Etre une icône du sport de haut niveau et un modèle au quotidien n’est pas facile tous les jours. Parmi les gens qui vous adulent, il peut y en avoir d’autres qui peuvent tenter de profiter votre notoriété pour tenter d’enrichir un peu la leur. Des « plans coms » parfois nauséabonds, souvent bas du front. Cristophe Alévêque  vient de s'y essayer. L'humoriste modérément célèbre de France Télévision estime que Zidane est une sainte qui touche. En d'autres termes, un homme bien sous tous rapports en apparence, mais profondément vénal sous les multiples couches de vernis de respectabilité apportées par les trophées et la réussite.

« Un panneau de pub avec trois neurones »

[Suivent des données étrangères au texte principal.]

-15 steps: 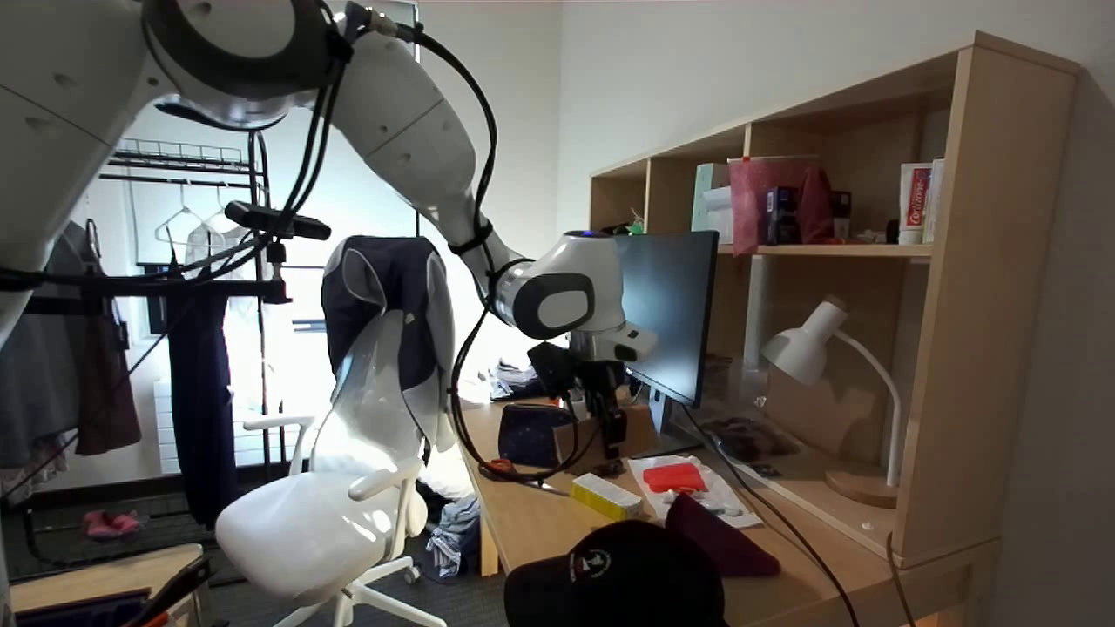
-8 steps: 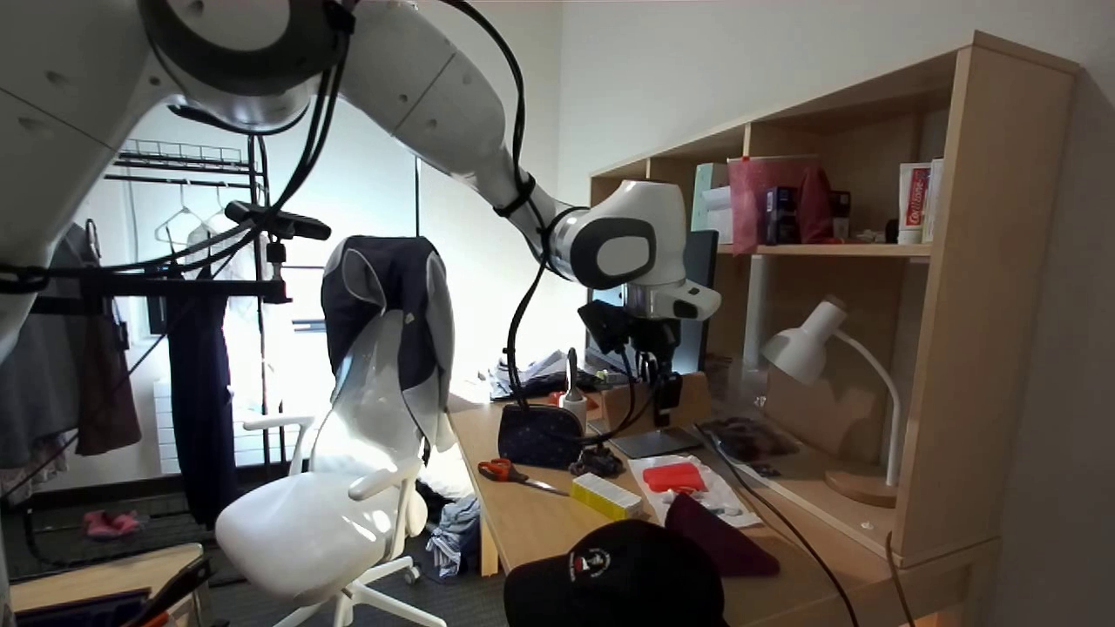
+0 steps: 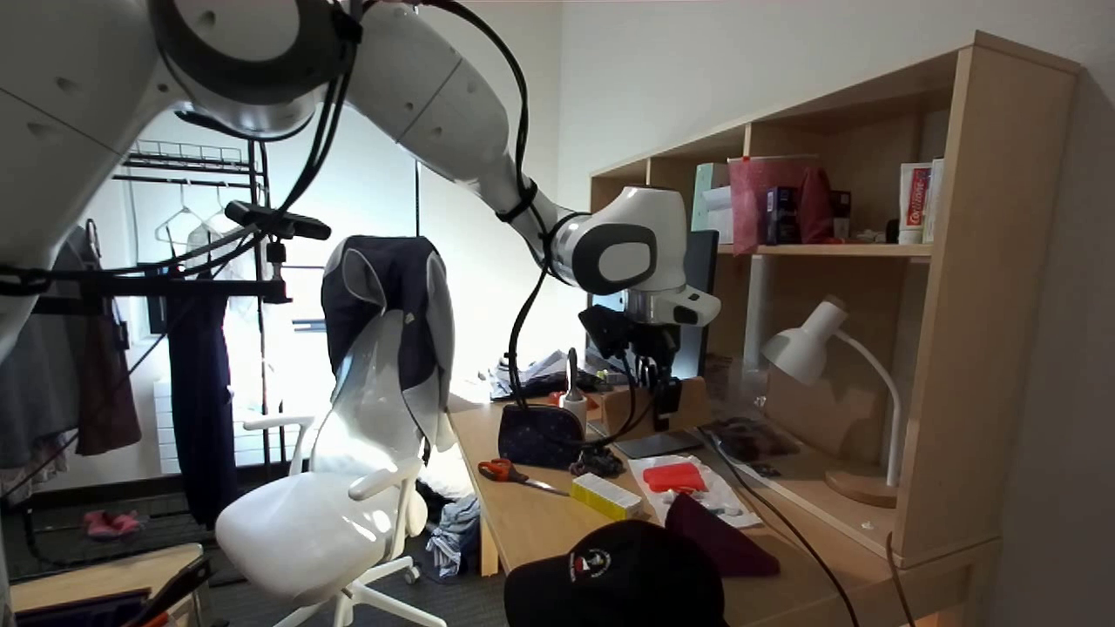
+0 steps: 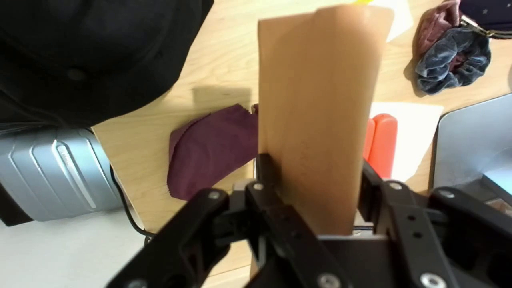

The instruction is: Move the brown case backward

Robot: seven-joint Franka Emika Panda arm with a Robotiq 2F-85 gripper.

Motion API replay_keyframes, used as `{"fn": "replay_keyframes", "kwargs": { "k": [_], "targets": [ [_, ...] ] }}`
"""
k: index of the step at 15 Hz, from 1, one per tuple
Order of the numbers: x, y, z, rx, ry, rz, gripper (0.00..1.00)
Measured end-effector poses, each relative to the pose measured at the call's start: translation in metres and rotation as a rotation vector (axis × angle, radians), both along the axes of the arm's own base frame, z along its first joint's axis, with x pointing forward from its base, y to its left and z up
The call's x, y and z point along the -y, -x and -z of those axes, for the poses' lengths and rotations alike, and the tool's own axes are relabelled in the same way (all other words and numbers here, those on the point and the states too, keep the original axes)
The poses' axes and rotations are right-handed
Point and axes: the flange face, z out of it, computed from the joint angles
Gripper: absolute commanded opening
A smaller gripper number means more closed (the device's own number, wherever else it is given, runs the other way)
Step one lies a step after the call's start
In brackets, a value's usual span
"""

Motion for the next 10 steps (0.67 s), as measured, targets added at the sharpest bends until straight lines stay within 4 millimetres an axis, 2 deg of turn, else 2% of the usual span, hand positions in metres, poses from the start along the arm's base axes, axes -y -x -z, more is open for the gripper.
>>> {"fn": "replay_keyframes", "kwargs": {
  "k": [3,8,10],
  "targets": [
    [0.007,-0.006,-0.008,0.017,0.020,0.001,0.24],
    [0.028,-0.037,-0.039,-0.029,0.069,-0.016,0.24],
    [0.034,-0.048,-0.044,-0.065,0.099,-0.019,0.24]
  ]
}}
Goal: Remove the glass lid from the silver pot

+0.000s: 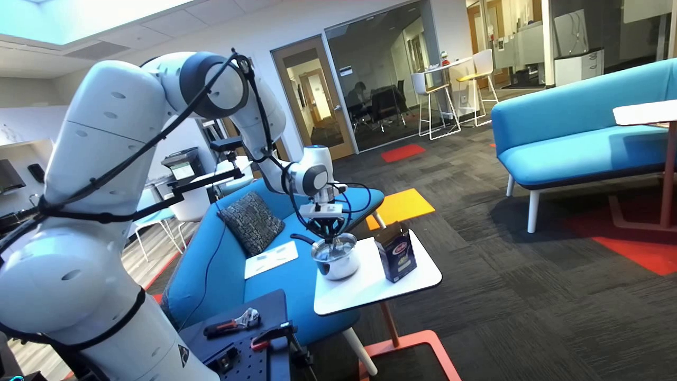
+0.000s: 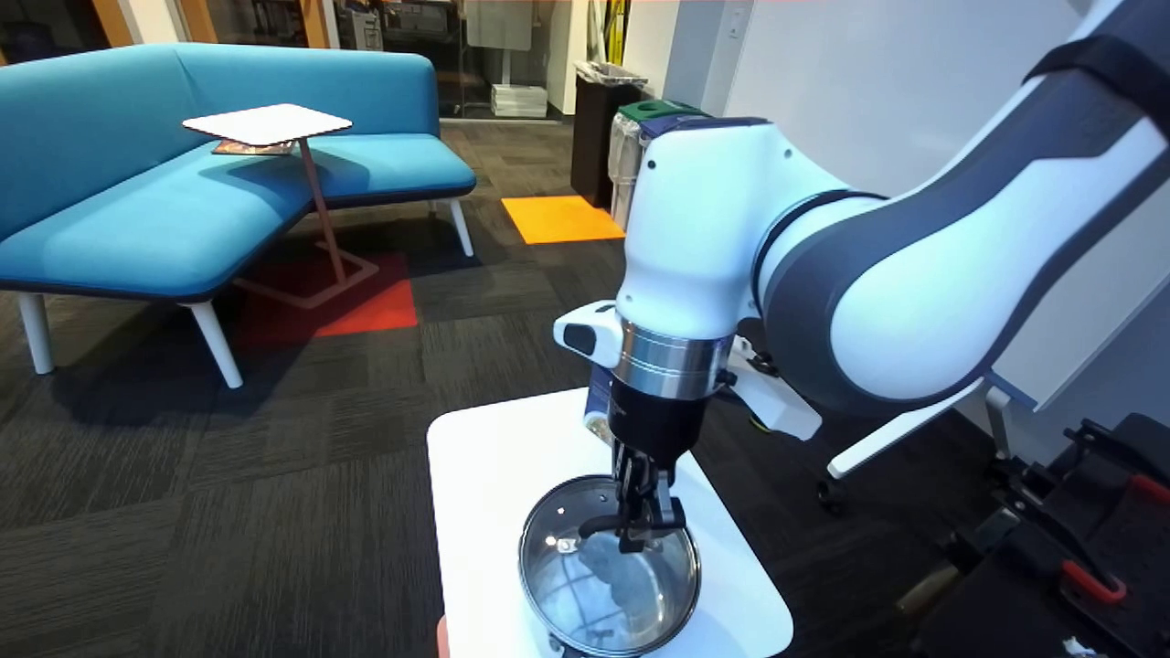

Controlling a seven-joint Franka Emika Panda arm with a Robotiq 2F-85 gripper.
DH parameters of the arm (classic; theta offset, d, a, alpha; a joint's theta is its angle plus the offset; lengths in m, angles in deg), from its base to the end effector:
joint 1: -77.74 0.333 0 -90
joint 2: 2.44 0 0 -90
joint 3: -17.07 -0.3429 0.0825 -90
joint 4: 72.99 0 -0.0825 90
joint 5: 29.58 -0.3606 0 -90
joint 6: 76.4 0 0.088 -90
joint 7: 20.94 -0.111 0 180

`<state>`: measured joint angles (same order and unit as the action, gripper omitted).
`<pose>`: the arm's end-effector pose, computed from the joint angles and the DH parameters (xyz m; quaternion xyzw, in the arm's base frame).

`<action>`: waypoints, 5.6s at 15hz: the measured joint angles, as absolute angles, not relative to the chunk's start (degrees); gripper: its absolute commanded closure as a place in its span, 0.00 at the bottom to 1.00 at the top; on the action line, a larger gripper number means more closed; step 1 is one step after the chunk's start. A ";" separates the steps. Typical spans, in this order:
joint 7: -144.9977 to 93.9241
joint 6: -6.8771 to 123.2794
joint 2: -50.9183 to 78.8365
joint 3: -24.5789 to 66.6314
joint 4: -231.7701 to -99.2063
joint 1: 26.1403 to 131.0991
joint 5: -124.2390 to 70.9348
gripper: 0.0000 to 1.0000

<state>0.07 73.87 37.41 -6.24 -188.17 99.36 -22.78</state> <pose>0.4272 0.4185 0.1643 -0.8287 -0.5505 0.0301 0.0958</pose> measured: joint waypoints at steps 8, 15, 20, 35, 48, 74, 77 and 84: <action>0.08 73.84 36.85 -6.24 -187.76 99.07 -22.72 0.96; 0.10 73.73 35.14 -6.51 -187.54 98.89 -22.72 0.96; 0.07 73.54 32.17 -7.19 -187.74 98.49 -22.72 0.96; -18.08 80.70 33.39 6.69 -178.84 106.53 -13.74 0.85; -26.80 81.21 43.32 6.83 -169.93 107.01 -18.08 0.96; -33.92 77.80 65.22 9.53 -145.24 111.04 -24.39 0.96; -33.92 75.50 66.67 9.53 -143.03 111.03 -24.70 0.96; -33.92 69.73 67.99 9.53 -139.36 110.99 -26.11 0.96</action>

En tournée actuellement, Alévêque a donc trouvé le moyen de se faire un joli coup de pub. L'acolyte de Laurent Ruquier a accordé un entretien très bilieux au magazine SportMag dans lequel il égratigne très fortement l'idole des Français, personnalité préférée de l’Hexagone depuis plusieurs années : "Ce n’est pas étonnant si, en général, les meilleurs sont des personnes intelligentes avant d’être des sportifs exceptionnels. L’exception c’est Zidane, qui est con comme une bite... Si lui c’est une icône, moi je baisse les bras, je rends les armes, mon tablier et je vais sur une île déserte". Un coup de gueule ne passera pas inaperçu. Et comme d'habitude, Zidane devrait garder le silence. Un silence trop souvent observé pour le trublion télévisuel, qui  reproche à l’ancien joueur du Real sa personnalité lisse. "Il n’a aucun avis sur rien, ne prend aucune position sur rien. C’est un mec totalement lisse qui ne veut se mettre personne à dos pour récupérer un maximum de pognon. C’est d’un ennui profond quand il parle..."

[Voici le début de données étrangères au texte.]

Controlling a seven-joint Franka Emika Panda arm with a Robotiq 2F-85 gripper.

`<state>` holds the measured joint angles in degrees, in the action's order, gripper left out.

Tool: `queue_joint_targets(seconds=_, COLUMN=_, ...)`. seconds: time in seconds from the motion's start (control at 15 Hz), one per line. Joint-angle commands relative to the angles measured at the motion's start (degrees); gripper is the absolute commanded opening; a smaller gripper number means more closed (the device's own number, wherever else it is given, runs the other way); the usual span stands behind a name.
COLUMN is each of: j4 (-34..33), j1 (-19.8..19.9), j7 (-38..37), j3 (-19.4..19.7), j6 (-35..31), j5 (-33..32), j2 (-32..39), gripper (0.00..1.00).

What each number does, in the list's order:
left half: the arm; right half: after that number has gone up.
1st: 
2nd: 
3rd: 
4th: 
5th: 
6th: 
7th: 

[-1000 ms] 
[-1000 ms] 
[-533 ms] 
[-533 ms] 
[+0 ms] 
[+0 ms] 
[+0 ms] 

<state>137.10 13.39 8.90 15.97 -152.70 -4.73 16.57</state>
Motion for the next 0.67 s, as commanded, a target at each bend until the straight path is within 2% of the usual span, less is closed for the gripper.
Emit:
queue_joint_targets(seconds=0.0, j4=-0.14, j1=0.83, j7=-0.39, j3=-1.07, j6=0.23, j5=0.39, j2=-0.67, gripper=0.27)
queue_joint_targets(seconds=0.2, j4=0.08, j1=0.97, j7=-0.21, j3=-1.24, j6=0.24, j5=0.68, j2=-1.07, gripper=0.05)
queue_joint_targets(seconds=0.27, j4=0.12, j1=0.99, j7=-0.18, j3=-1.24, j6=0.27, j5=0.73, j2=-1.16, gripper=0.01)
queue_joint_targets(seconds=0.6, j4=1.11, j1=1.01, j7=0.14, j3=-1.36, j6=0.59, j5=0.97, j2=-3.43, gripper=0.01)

Le fait que Zidane ait touché de l'argent pour défendre la candidature qatarie à l'organisation du Mondial 2022 a également été pointé du doigt par notre humoriste. "J'espère que les 11 millions qu’il a pris (pour le Qatar, ndlr), il a les a donnés à une association, sinon c’est un scandale. Ce n’est pas son coup d’essai, il en a fait d’autres. Ambassadeur de Danone... Qu’il crève dans le yaourt ! Il avait des qualités de footballeur exceptionnelles, mais moi ce n’est pas ce qui m’intéresse le plus. L’image qu’il véhicule pour les jeunes de banlieue... Il ne fait rien, il prend du fric". Christophe a beau s’appeler Alévêque, tout ce qu’il dit n’est pas pour autant paroles d’évangile. Reste à savoir si cette intervention en forme de déballage (de déballonnage ?) tient du plan marketing pur, ou traduit un certain mal-être d’une France qui a tellement besoin de super héros qu’elle va les chercher chez les footballeurs, retraités de surcroit. Nonobstant, reprocher à un footeux tous les maux de la societé, c'est un peu short. Ce qui est certain, c’est que Zidane a fait bien plus pour le football qu'Alévêque pour l'humour.